Hausarbeit 2006 13 Seiten



1. Introduction

2. Definition

3. WTO and Dumping

4. EU and Dumping
4.1 EU and Dumping in general
4.2 EU and the Chinese shoe dumping case
4.2.1 Voices from Europe
4.2.2 Voices from China
4.3 Discussion of impacts
4.3.1 Price increase
4.3.2 Unemployment
4.3.3 Reduced choice
4.3.4 Further arguments

5. Reference

1. Introduction

The press release of the European Commission of October the 5th was short, but the impacts and the story behind the release was more than eminent for Europe, China and Vietnam. On October the 5th the Council adopted a definitive anti dumping duty on imports into the EU of special leather footwear from China and Vietnam starting October the 7th. This measure will be installed for two years. The regulation is aimed at protecting the EU footwear market by imposing duties of 16,5% and 10% on leather footwear imports from China and Vietnam, respectively[1].

Before the installing of the measures the Commission initiated investigations in July 2005. In April provisional anti dumping duties had been adopted.

The following paper will tackle the topic of the anti-dumping measures adopted by the European Commission. First, I will go over the definition of dumping. After this, I will explain the role of the WTO in cases of dumping. In the next chapter I will talk about dumping cases in the EU from China in general. The next part deals with the case of anti dumping, concerning special leather shoes from China and Vietnam. Different voices from Europe and China will be covered, including the discussion of the impacts of the adopted measures.

2. Definition

In economics, "dumping" can refer to any kind of predatory pricing, and is by most definitions a form of price discrimination. Dumping in context of international trade law, is defined as the act of a manufacturer in one country exporting a product to another country at an unreasonable low price. This price is often below the costs of production.

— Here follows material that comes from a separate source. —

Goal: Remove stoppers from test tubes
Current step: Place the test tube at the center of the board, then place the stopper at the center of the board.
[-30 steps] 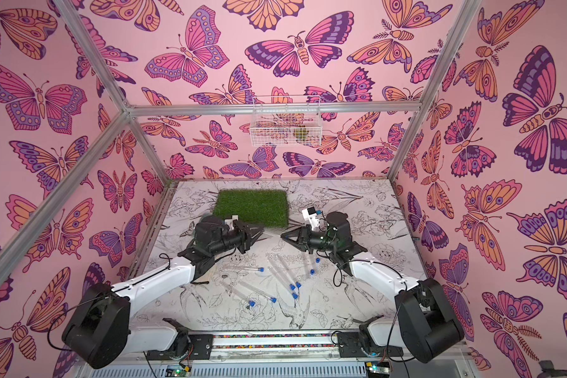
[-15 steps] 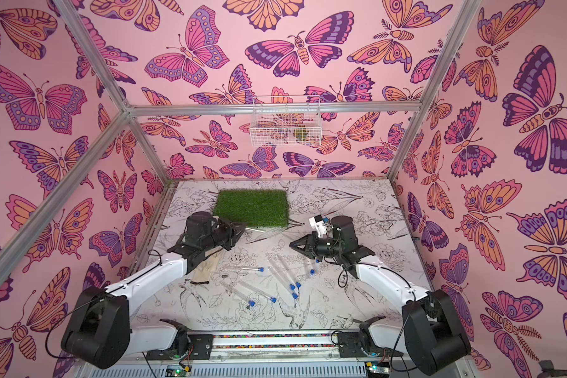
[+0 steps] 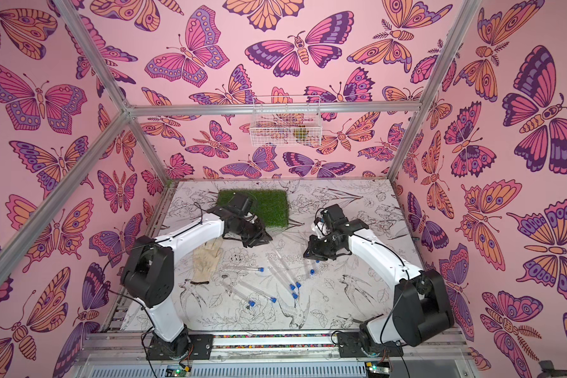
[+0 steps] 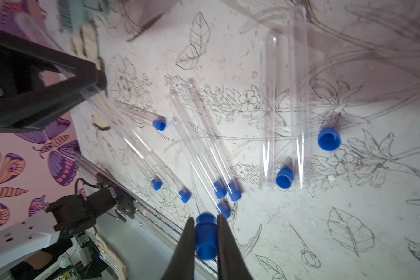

A company using dumping often dumping accepts short term losses to gain long term advantages. Goals that can be achieved by dumping are as follows:

- To gain market share
- To eliminate other companies and to establish a monopoly
- To get access to a market
- To get a special customer,

Sometimes countries support their industry with subsidies and other measures to export their goods under the costs of production. These cases are often based on economic-political grounds.

The advocates of dumping see dumping as beneficial for customers. The main reason for this believe is that customers have to pay a cheaper price in case of dumping. However advocates of labourers and workers condemn dumping as it can also lead to an exploit of the workforces.

A standard technical definition of dumping is the act of charging a lower price for a good in a foreign market than one charges for the same good in a domestic market, such that the foreign market is "injured”. This is often referred to as selling at less than "fair value." True dumping is actually very difficult under free trade, and is condemned but not prohibited by the WTO[2].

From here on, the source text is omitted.